Die gefundene Lösung mutet dann auch wie aus dem Zubehörregal an. Allradspezialist Magna spendierte eine Lamellenkupplung, die an das serienmäßige 8-Gang-Automatikgetriebe angeflanscht wird und über eine kleine Zwischenwelle ein außen an den neuen V6-Kompressormotor angebrachtes Differential antreibt. Dieses gibt seine Kraft quer durch die Ölwanne des Motors an die beiden Vorderräder weiter. Beaufschlagt wird die variable Kraftverteilung von einem Steuergerät, was seine Spione an den Rädern, der Lenkung und dem Gaspedal hat und so die ideale Mischung der Momentenverteilung an Vorder – und Hinterachse vornimmt. Konstruktionsbedingt kann der XJ AWD zwar nicht die vollständige Kraft an die Vorderachse schicken, doch für eine Steigerung der Fahrsicherheit in kritischen Situationen soll es reichen. Neu ist dieses rund 116 Kilogramm schwere System indes nicht. BMW baut seit Jahren seine erfolgreichen Xdrive-Modelle nach diesem Prinzip, was die Hoffnung nährt, das das Ergebnis auch bei Jaguar befriedigen dürfte.
Und tatsächlich, fährt der dank eines neuen 3,0 Liter V6-Kompressormotors auf 340 PS erstarkte Allrad-Jaguar wie auf Schienen. Egal ob Schnee oder vereiste Fahrbahn, der XJ zieht unbeirrt seine Kreise, ohne jemals unbeherrschbar mit dem Heck auszubrechen oder seinen Fahrer vor unlösbare Aufgaben zu stellen. Eine sorgfältige Abstimmung der Elektronik garantiert dabei ein Maximum an Fahrsicherheit und Traktion, ohne den markentypischen Fahrspaß zu ersticken. Geht es dennoch mal zu schnell in die Kurve, bremst das System die schwere Limousine durch gezielten Eingriff ab, bevor die Fuhre ins Rutschen kommt. Das funktioniert solange gut, bis der Fahrer aus falsch verstandenem Übermut das vorbereitete Winterprogramm verlässt und sämtliche elektronischen Fahrhilfen per Tastendruck abschaltet. Diese Einstellung, eigentlich für die trockene Rennstrecke gemacht, lässt auch den Jaguar XJ AWD bei Glätte zu einer schwer kontrollierbaren Flipperkugel werden, die schnell einmal abseits der Straße ihre (meist teure) Bahn sucht.
Wer hingegen auf derlei Unvernunft verzichtet, erhält mit dem Jaguar XJ AWD trotz der konstruktiv umständlichen Lösung eine Reiselimousine der besonderen Art, die nun auch bei jedem Wetter einsetzbar ist.
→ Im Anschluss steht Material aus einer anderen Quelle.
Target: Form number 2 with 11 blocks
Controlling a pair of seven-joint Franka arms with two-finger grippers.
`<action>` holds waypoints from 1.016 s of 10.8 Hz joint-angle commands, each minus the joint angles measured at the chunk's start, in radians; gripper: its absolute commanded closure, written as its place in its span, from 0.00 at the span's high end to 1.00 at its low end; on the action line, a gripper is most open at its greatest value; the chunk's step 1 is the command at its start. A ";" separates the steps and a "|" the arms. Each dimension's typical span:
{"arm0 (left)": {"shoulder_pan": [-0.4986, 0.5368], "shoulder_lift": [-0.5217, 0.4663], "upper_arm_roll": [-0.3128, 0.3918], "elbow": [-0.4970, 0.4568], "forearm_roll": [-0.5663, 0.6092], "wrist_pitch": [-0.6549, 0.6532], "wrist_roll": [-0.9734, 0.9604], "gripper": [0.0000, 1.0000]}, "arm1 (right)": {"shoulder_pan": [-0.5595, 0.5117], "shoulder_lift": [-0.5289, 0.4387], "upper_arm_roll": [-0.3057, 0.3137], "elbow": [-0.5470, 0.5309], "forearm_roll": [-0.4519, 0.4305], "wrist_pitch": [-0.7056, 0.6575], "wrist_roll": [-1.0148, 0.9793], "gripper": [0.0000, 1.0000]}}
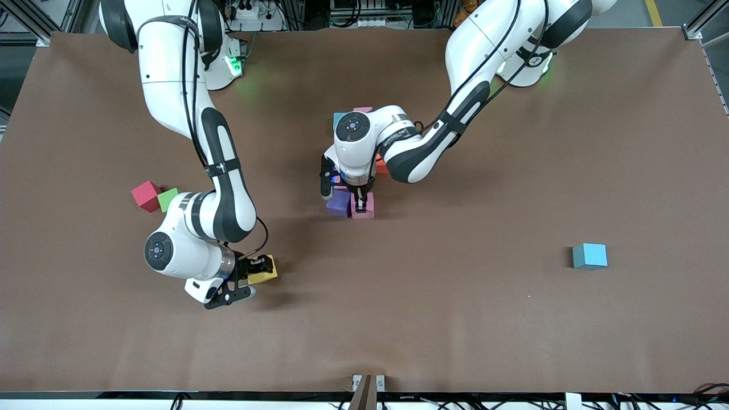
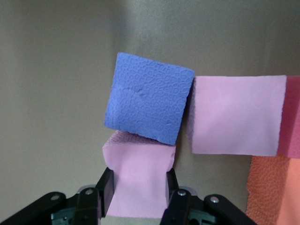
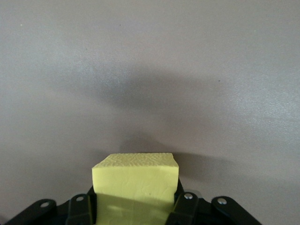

Die hochwertige Verarbeitung in Kombination mit dem Sechszylinder-Kompressormotor, der die früheren V8-Saugmotoren ersetzt, macht aus dem XJ vor allem in der rund 96.000 Euro teuren Langversion eine angenehme Ausnahmeerscheinung im sonst eher faden Sortiment der Oberklasselimousinen. Wem hingegen die Ausmaße des XJ und dessen Preis zu hoch sind, dem bleibt die Möglichkeit, den kleineren Bruder, den Jaguar XF, ebenfalls mit Allradantrieb und dem 340 PS V6-Kompressormotor zum Preis von 57.000 Euro zu ordern. Dieses Modell verfügt im Innenraum zwar über deutlich weniger Platz, stellt aber in seinem Segment eine durchaus überlegenswerte Alternative dar.
Bleibt zum Abschluss nur zu hoffen, dass der Einsatz der Allradtechnik bei Jaguar nicht zu Lasten der Konzerntochter Land Rover geht, denn einen Grund, sich deren Modell als Zweitwagen für den Winter anzuschaffen, gibt es jetzt für den Jaguar-Fahrer eigentlich kaum noch.